My notion of what happens when tobacco hands are piled into a large, traditional pilon is that only the middle of the pile ferments. This is why the pilon must be taken apart and rebuilt a number of times, switching the inner tobacco hands to the outside, and the outer hands to the inside. My thought is that most of the pile is simply serving as insulation. The pressure from the height of the pile really generates very low psi--certainly less that 1 psi, but does serve to gently compress the krinckled leaf into close contact.

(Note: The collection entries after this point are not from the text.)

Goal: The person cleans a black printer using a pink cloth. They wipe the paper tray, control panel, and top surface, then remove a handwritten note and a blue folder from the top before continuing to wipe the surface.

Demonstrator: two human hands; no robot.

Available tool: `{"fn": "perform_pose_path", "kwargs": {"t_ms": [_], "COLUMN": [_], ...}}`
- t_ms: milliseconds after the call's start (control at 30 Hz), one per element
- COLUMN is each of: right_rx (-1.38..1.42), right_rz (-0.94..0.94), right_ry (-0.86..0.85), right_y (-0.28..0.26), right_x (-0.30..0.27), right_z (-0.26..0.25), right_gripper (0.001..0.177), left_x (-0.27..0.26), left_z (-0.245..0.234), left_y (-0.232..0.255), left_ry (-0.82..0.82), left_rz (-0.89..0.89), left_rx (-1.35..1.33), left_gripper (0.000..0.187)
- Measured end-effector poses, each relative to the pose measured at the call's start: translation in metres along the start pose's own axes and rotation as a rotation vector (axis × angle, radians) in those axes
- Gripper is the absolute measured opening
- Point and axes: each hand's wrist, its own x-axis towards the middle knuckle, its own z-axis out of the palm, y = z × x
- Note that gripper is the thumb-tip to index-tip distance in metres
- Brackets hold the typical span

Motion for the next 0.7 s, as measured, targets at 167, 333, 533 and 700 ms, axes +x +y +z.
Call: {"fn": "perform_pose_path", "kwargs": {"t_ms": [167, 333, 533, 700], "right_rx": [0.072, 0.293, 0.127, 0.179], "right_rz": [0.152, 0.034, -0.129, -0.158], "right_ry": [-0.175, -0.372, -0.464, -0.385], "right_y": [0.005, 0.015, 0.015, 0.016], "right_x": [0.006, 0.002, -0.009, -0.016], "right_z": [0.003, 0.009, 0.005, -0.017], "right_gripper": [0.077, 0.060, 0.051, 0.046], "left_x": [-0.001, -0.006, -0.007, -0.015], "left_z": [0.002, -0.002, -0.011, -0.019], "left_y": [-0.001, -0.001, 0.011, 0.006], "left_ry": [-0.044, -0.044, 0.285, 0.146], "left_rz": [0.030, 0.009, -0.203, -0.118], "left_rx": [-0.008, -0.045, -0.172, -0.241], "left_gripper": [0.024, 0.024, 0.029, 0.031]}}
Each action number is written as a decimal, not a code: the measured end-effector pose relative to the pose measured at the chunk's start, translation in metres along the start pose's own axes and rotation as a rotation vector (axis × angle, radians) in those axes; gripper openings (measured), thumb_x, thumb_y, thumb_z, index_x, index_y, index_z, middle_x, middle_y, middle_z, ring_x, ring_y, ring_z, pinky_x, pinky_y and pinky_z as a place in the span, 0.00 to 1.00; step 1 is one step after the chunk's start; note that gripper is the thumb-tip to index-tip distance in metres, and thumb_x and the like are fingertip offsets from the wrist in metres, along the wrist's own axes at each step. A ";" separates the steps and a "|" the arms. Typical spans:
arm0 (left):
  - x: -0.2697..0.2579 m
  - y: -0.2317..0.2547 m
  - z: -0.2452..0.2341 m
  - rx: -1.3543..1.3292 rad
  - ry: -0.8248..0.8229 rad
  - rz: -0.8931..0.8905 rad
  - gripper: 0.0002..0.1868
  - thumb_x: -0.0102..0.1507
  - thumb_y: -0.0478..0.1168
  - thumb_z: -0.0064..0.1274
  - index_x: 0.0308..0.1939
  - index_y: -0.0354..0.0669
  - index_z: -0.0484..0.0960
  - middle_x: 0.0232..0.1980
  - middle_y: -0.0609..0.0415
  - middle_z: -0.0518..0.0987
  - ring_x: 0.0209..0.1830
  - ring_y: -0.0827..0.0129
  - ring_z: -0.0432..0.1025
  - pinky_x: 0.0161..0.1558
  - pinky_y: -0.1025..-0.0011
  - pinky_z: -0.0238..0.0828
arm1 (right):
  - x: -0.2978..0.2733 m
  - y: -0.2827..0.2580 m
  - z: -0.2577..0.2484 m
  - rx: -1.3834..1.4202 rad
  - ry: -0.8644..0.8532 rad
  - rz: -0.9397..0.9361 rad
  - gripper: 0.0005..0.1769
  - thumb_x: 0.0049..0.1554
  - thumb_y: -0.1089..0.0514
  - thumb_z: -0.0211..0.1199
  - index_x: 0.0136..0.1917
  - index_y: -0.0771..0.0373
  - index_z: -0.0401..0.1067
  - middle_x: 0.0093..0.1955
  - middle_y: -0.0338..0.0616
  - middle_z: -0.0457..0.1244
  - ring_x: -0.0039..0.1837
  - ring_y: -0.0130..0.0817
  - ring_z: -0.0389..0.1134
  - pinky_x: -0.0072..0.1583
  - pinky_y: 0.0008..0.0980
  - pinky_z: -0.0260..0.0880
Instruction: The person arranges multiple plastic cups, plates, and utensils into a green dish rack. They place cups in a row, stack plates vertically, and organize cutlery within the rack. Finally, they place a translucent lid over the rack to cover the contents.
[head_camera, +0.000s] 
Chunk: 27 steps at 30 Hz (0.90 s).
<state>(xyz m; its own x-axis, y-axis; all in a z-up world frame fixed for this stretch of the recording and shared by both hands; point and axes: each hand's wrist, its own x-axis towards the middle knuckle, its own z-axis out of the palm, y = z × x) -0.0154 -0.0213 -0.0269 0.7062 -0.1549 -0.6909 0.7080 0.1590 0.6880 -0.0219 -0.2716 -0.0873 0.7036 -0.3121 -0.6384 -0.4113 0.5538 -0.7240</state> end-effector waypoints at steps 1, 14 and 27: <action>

My hope was that by providing a well insulated box in which to gently compress a small number of hands of color-cured tobacco might allow its enzymatic oxidation to generate the same heat as in a pilon. This would be a box without a separate heat source, and only a compost thermometer to determine what was happening within.

I gathered some components for the project:

FermentationBox20150719_1907_components_400.jpg


My plan was to use Plastic Epoxy (either LocTite or JB Weld) to glue together a box made from 2" Foamular extruded polystyrene (XPS) foam. The outer seams would be sealed with Tyvek tape. The top panel would float inside the box, allowing it to be weighted with 3 or 4 one-gallon water jugs. A scrap of 1/8" plywood would help distribute the weight of the jugs evenly across the top. A 19" analog compost thermometer would rest inside the box, at the bottom, and its dial would extend outside the box.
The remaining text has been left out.